* [What the task asks]: Locate the word "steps" in the data below, then copy every line that holds it.

* [Dataset excerpt]:
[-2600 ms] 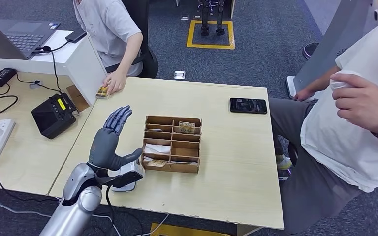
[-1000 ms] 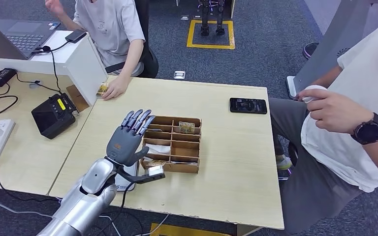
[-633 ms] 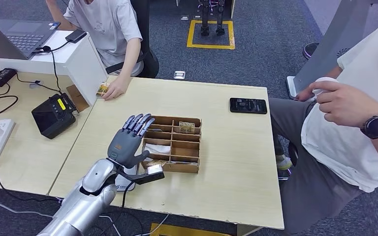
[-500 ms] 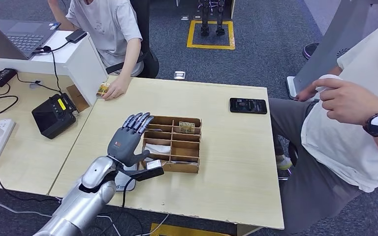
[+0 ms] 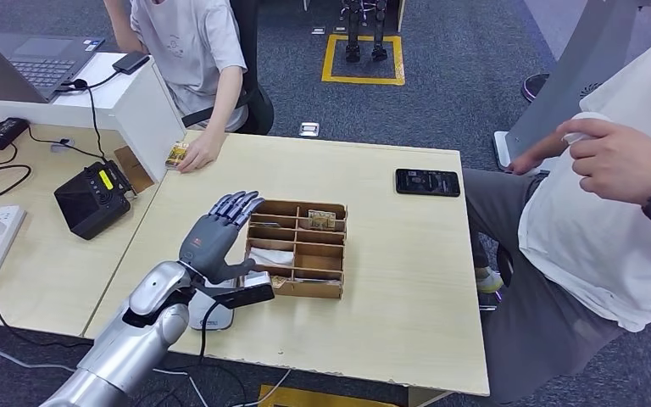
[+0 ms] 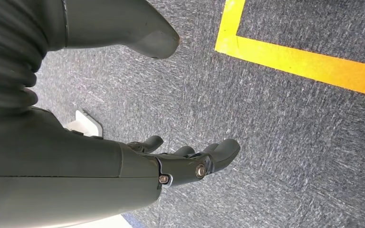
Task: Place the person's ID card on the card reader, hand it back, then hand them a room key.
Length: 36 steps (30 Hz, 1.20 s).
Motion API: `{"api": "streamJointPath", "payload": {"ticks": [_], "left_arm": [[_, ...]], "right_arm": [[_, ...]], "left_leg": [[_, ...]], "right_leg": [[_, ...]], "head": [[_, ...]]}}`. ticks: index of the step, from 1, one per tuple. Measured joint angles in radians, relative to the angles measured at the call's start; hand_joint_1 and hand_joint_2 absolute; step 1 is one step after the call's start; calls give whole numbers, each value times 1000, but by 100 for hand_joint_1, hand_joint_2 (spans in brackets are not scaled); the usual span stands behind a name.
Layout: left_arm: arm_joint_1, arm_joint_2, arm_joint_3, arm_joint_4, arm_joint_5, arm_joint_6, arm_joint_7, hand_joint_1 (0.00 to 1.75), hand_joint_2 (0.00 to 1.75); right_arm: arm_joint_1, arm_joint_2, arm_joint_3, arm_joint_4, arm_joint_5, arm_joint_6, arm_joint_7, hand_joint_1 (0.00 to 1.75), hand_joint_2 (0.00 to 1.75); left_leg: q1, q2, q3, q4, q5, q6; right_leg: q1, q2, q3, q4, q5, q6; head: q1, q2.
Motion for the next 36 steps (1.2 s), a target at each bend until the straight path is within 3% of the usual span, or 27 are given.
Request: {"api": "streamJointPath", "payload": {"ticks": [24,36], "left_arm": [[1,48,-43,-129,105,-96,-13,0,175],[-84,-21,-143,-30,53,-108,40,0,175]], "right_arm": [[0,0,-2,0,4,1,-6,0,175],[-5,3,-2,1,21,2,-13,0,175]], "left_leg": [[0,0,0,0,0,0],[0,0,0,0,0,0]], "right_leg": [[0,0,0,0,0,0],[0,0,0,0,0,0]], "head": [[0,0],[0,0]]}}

* [Answer section]:
Length: 36 steps (30 Hz, 1.20 s).
Motion for the next 36 steps (1.2 s), a target at each bend until the straight path is within 3% of the usual span, or 27 are given.

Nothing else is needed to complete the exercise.